I plan on washing the cars tomorrow. Will shoot one.


----------



## mattchatr (Jan 26, 2018)

Burkett.ACB said:


> WE need VIDEO ..... dooo itttttttt


Thread #49 above, I have a video of them on my 2019. Just have to click one of the first two images to see it.


----------



## Burkett.ACB (Jan 1, 2012)

Keep telling myself, just get your tune, and we done... but more and more #_%(*Y keeps appearing that I want... VW is a drug...


----------



## M Diddy (Sep 25, 2002)

I'm worried about that accordian gromet. The one I broke on my Arteon seems to be holding on really well and looks fine. 

The one on the Tig that I broke is definitley hanging down. I'm going to need to replace that sooner rather than later.


----------



## mattchatr (Jan 26, 2018)

M Diddy said:


> I'm worried about that accordian gromet. The one I broke on my Arteon seems to be holding on really well and looks fine.
> 
> The one on the Tig that I broke is definitley hanging down. I'm going to need to replace that sooner rather than later.

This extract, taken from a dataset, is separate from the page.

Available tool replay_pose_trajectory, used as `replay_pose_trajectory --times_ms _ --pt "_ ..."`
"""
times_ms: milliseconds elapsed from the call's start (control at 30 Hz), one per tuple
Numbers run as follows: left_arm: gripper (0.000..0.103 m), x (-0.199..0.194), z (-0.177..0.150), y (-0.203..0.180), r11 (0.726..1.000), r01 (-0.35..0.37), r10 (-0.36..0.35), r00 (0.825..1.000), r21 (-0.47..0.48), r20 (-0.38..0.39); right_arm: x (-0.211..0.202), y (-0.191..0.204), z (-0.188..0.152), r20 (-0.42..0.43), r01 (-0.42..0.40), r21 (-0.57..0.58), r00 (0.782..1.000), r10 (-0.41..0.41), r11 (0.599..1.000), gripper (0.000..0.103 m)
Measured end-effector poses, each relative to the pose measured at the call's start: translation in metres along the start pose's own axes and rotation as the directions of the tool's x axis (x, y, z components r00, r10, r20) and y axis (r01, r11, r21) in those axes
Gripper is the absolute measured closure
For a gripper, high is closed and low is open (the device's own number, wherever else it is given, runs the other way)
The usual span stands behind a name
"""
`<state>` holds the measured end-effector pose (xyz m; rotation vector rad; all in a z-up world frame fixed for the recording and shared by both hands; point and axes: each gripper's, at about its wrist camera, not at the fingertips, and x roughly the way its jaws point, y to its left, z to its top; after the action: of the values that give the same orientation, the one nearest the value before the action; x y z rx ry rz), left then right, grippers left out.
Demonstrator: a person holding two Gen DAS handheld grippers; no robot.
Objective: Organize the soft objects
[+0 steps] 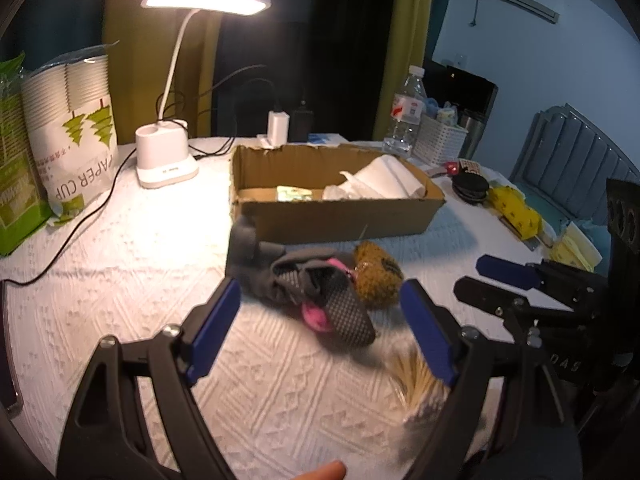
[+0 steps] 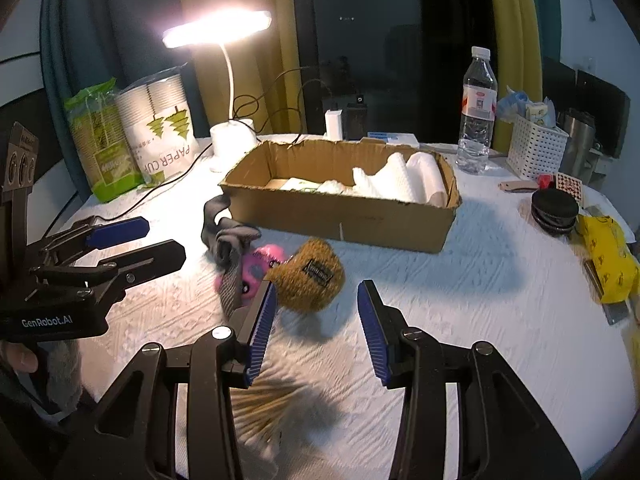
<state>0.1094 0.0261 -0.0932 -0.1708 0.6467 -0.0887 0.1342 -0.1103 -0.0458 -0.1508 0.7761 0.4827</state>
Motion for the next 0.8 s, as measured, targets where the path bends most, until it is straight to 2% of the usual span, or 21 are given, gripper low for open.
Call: replay_pose_trajectory --times_ms 200,467,600,800 --pt "0.020 -0.004 -0.013 0.002 1.000 0.001 -0.001 1.000 -0.005 -0.012 0.001 0.006 -0.013 -0.030 -0.006 0.000 1.000 0.006 1.000 0.057" --pt "0.020 -0.008 -0.032 0.008 1.000 -0.007 0.006 0.999 -0.025 -0.038 0.005 0.013 -0.030 -0.075 -0.020 0.004 0.997 0.020 1.000 0.045" --pt "0.020 -0.008 -0.038 0.010 1.000 -0.010 0.009 0.999 -0.028 -0.049 0.010 0.014 -0.038 -0.101 -0.025 0.010 0.995 0.026 1.000 0.043" --pt "0.020 -0.005 -0.043 0.014 0.999 -0.019 0.016 0.998 -0.037 -0.067 0.019 0.014 -0.047 -0.130 -0.043 0.035 0.990 0.047 0.998 0.033"
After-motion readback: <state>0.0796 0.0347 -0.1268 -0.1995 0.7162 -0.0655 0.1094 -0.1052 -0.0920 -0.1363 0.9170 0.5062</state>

I broke mine on my Golf R. Just ended up using some silicone, masking tape and a couple days with the hatch closed in dry weather. Replacing the gromet will be a PITA, with all that wire to disconnect and rerun through the loom. Big project. Something has to be done though as there is a lot of water that builds up around it....I wipe down the inside of my doors after washing the car and there is always lots of water around the gromet under the hatch..


----------



## jonese (Jun 21, 2020)

I beleive there is a youtube video by shopdap replacing this gromet.

Yup:


----------



## mattchatr (Jan 26, 2018)

jonese said:


> I beleive there is a youtube video by shopdap replacing this gromet.
> 
> Yup:


Yeah, Mine is the drivers side. I recall seeing this now and when he said you also need to take apart the 3rd brake light, spoiler, taking the wiring looms apart, etc I was thinking.....silicone!


----------



## M Diddy (Sep 25, 2002)

mattchatr said:


> I broke mine on my Golf R. Just ended up using some silicone, masking tape and a couple days with the hatch closed in dry weather. Replacing the gromet will be a PITA, with all that wire to disconnect and rerun through the loom. Big project. Something has to be done though as there is a lot of water that builds up around it....I wipe down the inside of my doors after washing the car and there is always lots of water around the gromet under the hatch..


I found these. Having someone print me up two. They look like they should work.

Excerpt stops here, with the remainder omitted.